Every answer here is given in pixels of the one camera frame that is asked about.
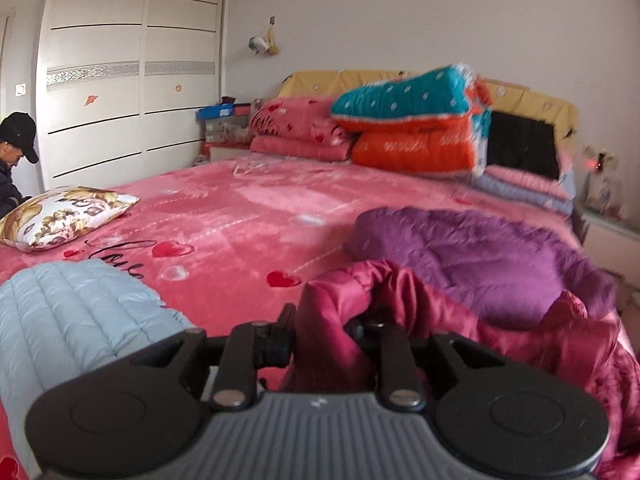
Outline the blue storage box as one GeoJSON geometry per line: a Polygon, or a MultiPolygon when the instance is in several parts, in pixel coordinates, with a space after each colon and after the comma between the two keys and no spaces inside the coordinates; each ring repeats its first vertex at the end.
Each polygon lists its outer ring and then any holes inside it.
{"type": "Polygon", "coordinates": [[[199,122],[206,122],[206,120],[230,117],[233,115],[233,113],[234,113],[233,104],[220,103],[220,104],[200,108],[196,112],[196,119],[199,122]]]}

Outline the pink bed blanket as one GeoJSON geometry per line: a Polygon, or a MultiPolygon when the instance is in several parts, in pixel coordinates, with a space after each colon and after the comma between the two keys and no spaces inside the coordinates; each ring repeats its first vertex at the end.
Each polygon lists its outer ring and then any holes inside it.
{"type": "Polygon", "coordinates": [[[378,207],[477,209],[545,228],[576,246],[567,221],[451,180],[247,155],[124,186],[137,205],[45,252],[1,251],[2,278],[36,264],[100,259],[155,289],[210,334],[268,320],[311,278],[346,266],[356,218],[378,207]]]}

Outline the person in dark jacket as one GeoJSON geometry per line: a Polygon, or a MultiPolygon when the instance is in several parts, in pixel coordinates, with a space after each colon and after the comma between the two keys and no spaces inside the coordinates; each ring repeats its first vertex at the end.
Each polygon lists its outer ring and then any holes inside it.
{"type": "Polygon", "coordinates": [[[23,158],[33,165],[39,162],[35,150],[36,133],[36,123],[27,113],[14,112],[1,122],[1,217],[5,217],[26,200],[13,182],[12,170],[23,158]]]}

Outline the light blue down jacket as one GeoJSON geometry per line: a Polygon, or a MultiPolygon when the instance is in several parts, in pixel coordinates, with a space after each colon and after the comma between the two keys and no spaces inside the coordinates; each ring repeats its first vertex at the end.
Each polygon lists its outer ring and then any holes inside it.
{"type": "Polygon", "coordinates": [[[17,461],[40,469],[24,430],[45,391],[191,327],[137,278],[100,260],[50,262],[1,286],[1,404],[17,461]]]}

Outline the purple down jacket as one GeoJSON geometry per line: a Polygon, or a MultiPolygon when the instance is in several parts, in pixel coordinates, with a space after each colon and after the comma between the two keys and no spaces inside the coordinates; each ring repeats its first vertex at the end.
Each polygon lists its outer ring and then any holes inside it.
{"type": "Polygon", "coordinates": [[[562,292],[593,318],[615,312],[616,285],[555,232],[477,210],[372,209],[356,219],[345,250],[356,261],[391,261],[511,330],[537,325],[562,292]]]}

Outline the white door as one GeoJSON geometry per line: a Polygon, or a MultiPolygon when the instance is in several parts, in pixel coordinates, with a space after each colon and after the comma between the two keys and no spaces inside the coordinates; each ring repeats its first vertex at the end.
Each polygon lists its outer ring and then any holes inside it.
{"type": "Polygon", "coordinates": [[[6,105],[6,88],[8,88],[9,77],[9,50],[11,43],[12,26],[15,18],[13,9],[1,12],[0,25],[0,106],[1,117],[6,116],[8,106],[6,105]]]}

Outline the wall socket with charger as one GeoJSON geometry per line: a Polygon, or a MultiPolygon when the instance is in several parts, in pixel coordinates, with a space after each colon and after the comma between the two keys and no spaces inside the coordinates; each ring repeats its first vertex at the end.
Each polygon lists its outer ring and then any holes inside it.
{"type": "Polygon", "coordinates": [[[603,171],[615,171],[618,166],[618,158],[614,153],[592,145],[584,147],[582,157],[585,159],[586,168],[597,174],[603,171]]]}

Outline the white nightstand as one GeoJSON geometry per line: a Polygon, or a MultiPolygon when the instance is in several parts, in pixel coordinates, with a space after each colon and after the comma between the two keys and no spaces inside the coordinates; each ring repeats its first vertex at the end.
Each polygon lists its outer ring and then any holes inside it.
{"type": "Polygon", "coordinates": [[[629,221],[606,218],[593,211],[582,214],[585,234],[582,247],[601,269],[620,274],[628,284],[639,286],[639,226],[629,221]]]}

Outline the magenta down jacket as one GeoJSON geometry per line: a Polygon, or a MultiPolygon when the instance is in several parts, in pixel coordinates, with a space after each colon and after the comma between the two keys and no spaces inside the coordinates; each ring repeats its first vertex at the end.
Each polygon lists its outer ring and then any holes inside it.
{"type": "Polygon", "coordinates": [[[618,323],[592,318],[570,292],[560,293],[537,326],[516,332],[481,320],[392,262],[365,261],[323,273],[307,283],[300,297],[294,360],[281,389],[363,390],[372,366],[344,326],[376,310],[383,310],[411,340],[431,332],[457,333],[584,389],[603,405],[611,426],[598,478],[638,478],[639,364],[618,340],[618,323]]]}

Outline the black folded garment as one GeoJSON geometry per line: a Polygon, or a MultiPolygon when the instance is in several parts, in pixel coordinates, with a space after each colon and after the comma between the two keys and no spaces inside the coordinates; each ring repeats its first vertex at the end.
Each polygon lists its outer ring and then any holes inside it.
{"type": "Polygon", "coordinates": [[[560,166],[553,126],[541,120],[492,112],[487,165],[558,180],[560,166]]]}

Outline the pink heart folded blanket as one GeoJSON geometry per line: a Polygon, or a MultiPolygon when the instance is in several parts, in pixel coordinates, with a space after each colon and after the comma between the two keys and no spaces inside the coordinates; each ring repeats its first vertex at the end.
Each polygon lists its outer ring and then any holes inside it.
{"type": "Polygon", "coordinates": [[[344,162],[352,150],[352,135],[331,116],[330,96],[274,98],[250,120],[250,150],[322,162],[344,162]]]}

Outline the pink lavender folded blankets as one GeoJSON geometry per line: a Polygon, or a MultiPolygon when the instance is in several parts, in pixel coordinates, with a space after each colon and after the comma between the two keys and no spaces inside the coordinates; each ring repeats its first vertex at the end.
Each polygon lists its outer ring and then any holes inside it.
{"type": "Polygon", "coordinates": [[[470,185],[504,200],[526,203],[564,217],[574,211],[576,185],[572,167],[562,172],[558,180],[552,180],[523,170],[487,166],[480,176],[471,178],[470,185]]]}

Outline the clear plastic storage box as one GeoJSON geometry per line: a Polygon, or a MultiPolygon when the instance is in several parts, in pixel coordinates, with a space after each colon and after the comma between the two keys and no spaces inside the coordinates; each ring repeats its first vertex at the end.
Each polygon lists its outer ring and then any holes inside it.
{"type": "Polygon", "coordinates": [[[207,142],[221,144],[250,144],[252,135],[247,116],[229,116],[204,120],[207,142]]]}

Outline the white sliding wardrobe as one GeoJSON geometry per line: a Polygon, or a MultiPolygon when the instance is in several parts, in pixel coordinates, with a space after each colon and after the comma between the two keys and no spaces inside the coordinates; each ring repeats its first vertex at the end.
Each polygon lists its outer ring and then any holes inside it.
{"type": "Polygon", "coordinates": [[[220,97],[224,0],[47,0],[36,121],[46,188],[189,167],[220,97]]]}

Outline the floral gold pillow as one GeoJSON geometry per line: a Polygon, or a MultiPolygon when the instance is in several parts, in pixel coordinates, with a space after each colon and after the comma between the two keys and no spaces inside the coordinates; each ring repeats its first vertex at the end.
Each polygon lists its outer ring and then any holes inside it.
{"type": "Polygon", "coordinates": [[[88,186],[63,186],[26,200],[1,219],[1,243],[42,252],[76,240],[119,218],[138,196],[88,186]]]}

What the task asks:
The complete set of records should be written out again, pictures excluded.

Solution to this problem:
Every answer here is given in pixels of the one camera frame that is asked about.
Outline the blue storage box as one GeoJSON geometry per line: a Polygon, or a MultiPolygon when the instance is in several parts, in pixel coordinates, with a space after each colon and after the comma between the two keys and no spaces inside the coordinates; each ring repeats its first vertex at the end.
Each polygon lists its outer ring and then any holes inside it.
{"type": "Polygon", "coordinates": [[[199,122],[206,122],[206,120],[230,117],[233,115],[233,113],[234,113],[233,104],[220,103],[220,104],[200,108],[196,112],[196,119],[199,122]]]}

Outline the pink bed blanket as one GeoJSON geometry per line: a Polygon, or a MultiPolygon when the instance is in several parts, in pixel coordinates, with a space after each colon and after the comma between the two keys and no spaces inside the coordinates; each ring repeats its first vertex at the end.
Each polygon lists its outer ring and then any holes inside it.
{"type": "Polygon", "coordinates": [[[378,207],[477,209],[545,228],[576,246],[567,221],[451,180],[247,155],[124,186],[137,205],[45,252],[1,251],[2,278],[36,264],[100,259],[155,289],[210,334],[268,320],[311,278],[346,266],[356,218],[378,207]]]}

Outline the person in dark jacket as one GeoJSON geometry per line: a Polygon, or a MultiPolygon when the instance is in several parts, in pixel coordinates, with a space after each colon and after the comma between the two keys and no spaces inside the coordinates; each ring repeats its first vertex at the end.
Each polygon lists its outer ring and then any holes inside it.
{"type": "Polygon", "coordinates": [[[23,158],[33,165],[39,162],[35,150],[36,133],[36,123],[27,113],[14,112],[1,122],[1,217],[5,217],[26,200],[13,182],[12,170],[23,158]]]}

Outline the light blue down jacket as one GeoJSON geometry per line: a Polygon, or a MultiPolygon when the instance is in several parts, in pixel coordinates, with a space after each colon and after the comma between the two keys and no spaces inside the coordinates; each ring repeats its first vertex at the end.
Each polygon lists its outer ring and then any holes inside it.
{"type": "Polygon", "coordinates": [[[17,461],[40,469],[24,430],[45,391],[191,327],[137,278],[100,260],[50,262],[1,286],[1,404],[17,461]]]}

Outline the purple down jacket as one GeoJSON geometry per line: a Polygon, or a MultiPolygon when the instance is in several parts, in pixel coordinates, with a space after each colon and after the comma between the two keys and no spaces inside the coordinates; each ring repeats its first vertex at the end.
Each polygon lists its outer ring and then any holes inside it.
{"type": "Polygon", "coordinates": [[[562,292],[593,318],[615,312],[616,285],[555,232],[477,210],[372,209],[356,219],[345,250],[356,261],[391,261],[511,330],[537,325],[562,292]]]}

Outline the white door as one GeoJSON geometry per line: a Polygon, or a MultiPolygon when the instance is in several parts, in pixel coordinates, with a space after each colon and after the comma between the two keys and no spaces inside the coordinates; each ring repeats its first vertex at the end.
Each polygon lists its outer ring and then any holes inside it.
{"type": "Polygon", "coordinates": [[[6,105],[6,88],[8,88],[9,77],[9,50],[11,43],[12,26],[15,18],[13,9],[1,12],[0,25],[0,106],[1,117],[6,116],[8,106],[6,105]]]}

Outline the wall socket with charger as one GeoJSON geometry per line: a Polygon, or a MultiPolygon when the instance is in several parts, in pixel coordinates, with a space after each colon and after the comma between the two keys and no spaces inside the coordinates; each ring repeats its first vertex at the end.
Each polygon lists its outer ring and then any holes inside it.
{"type": "Polygon", "coordinates": [[[603,171],[615,171],[618,166],[618,158],[614,153],[592,145],[584,147],[582,157],[585,159],[586,168],[597,174],[603,171]]]}

Outline the white nightstand as one GeoJSON geometry per line: a Polygon, or a MultiPolygon when the instance is in several parts, in pixel coordinates, with a space after each colon and after the comma between the two keys and no spaces inside the coordinates; each ring repeats its first vertex at the end.
Each polygon lists its outer ring and then any holes inside it.
{"type": "Polygon", "coordinates": [[[629,221],[606,218],[593,211],[582,214],[585,234],[582,247],[601,269],[620,274],[628,284],[639,286],[639,226],[629,221]]]}

Outline the magenta down jacket as one GeoJSON geometry per line: a Polygon, or a MultiPolygon when the instance is in several parts, in pixel coordinates, with a space after each colon and after the comma between the two keys and no spaces inside the coordinates; each ring repeats its first vertex at the end.
Each polygon lists its outer ring and then any holes inside it.
{"type": "Polygon", "coordinates": [[[618,323],[592,318],[570,292],[560,293],[537,326],[516,332],[481,320],[392,262],[365,261],[323,273],[307,283],[300,297],[294,360],[281,389],[363,390],[372,366],[344,326],[376,310],[383,310],[411,340],[431,332],[457,333],[584,389],[603,405],[611,426],[598,478],[638,478],[639,364],[618,340],[618,323]]]}

Outline the black folded garment as one GeoJSON geometry per line: a Polygon, or a MultiPolygon when the instance is in several parts, in pixel coordinates, with a space after each colon and after the comma between the two keys and no spaces inside the coordinates; each ring repeats its first vertex at the end.
Each polygon lists its outer ring and then any holes inside it.
{"type": "Polygon", "coordinates": [[[560,166],[553,126],[541,120],[492,112],[487,165],[558,180],[560,166]]]}

Outline the pink heart folded blanket as one GeoJSON geometry per line: a Polygon, or a MultiPolygon when the instance is in several parts, in pixel coordinates, with a space after each colon and after the comma between the two keys and no spaces inside the coordinates; each ring repeats its first vertex at the end.
Each polygon lists its outer ring and then any holes inside it.
{"type": "Polygon", "coordinates": [[[344,162],[352,150],[352,135],[331,116],[330,96],[274,98],[250,120],[250,150],[322,162],[344,162]]]}

Outline the pink lavender folded blankets as one GeoJSON geometry per line: a Polygon, or a MultiPolygon when the instance is in several parts, in pixel coordinates, with a space after each colon and after the comma between the two keys and no spaces inside the coordinates; each ring repeats its first vertex at the end.
Each polygon lists its outer ring and then any holes inside it.
{"type": "Polygon", "coordinates": [[[470,185],[504,200],[526,203],[564,217],[574,211],[576,185],[572,167],[562,172],[558,180],[552,180],[523,170],[487,166],[480,176],[471,178],[470,185]]]}

Outline the clear plastic storage box as one GeoJSON geometry per line: a Polygon, or a MultiPolygon when the instance is in several parts, in pixel coordinates, with a space after each colon and after the comma between the two keys and no spaces inside the coordinates; each ring repeats its first vertex at the end.
Each polygon lists its outer ring and then any holes inside it.
{"type": "Polygon", "coordinates": [[[207,142],[221,144],[250,144],[252,135],[247,116],[229,116],[204,120],[207,142]]]}

Outline the white sliding wardrobe as one GeoJSON geometry per line: a Polygon, or a MultiPolygon when the instance is in several parts, in pixel coordinates, with a space after each colon and after the comma between the two keys and no spaces inside the coordinates; each ring repeats its first vertex at the end.
Each polygon lists its outer ring and then any holes inside it.
{"type": "Polygon", "coordinates": [[[220,97],[224,0],[47,0],[36,121],[46,188],[189,167],[220,97]]]}

Outline the floral gold pillow as one GeoJSON geometry per line: a Polygon, or a MultiPolygon when the instance is in several parts, in pixel coordinates, with a space after each colon and after the comma between the two keys and no spaces inside the coordinates; each ring repeats its first vertex at the end.
Each polygon lists its outer ring and then any holes inside it.
{"type": "Polygon", "coordinates": [[[88,186],[63,186],[26,200],[1,219],[1,243],[42,252],[76,240],[119,218],[138,196],[88,186]]]}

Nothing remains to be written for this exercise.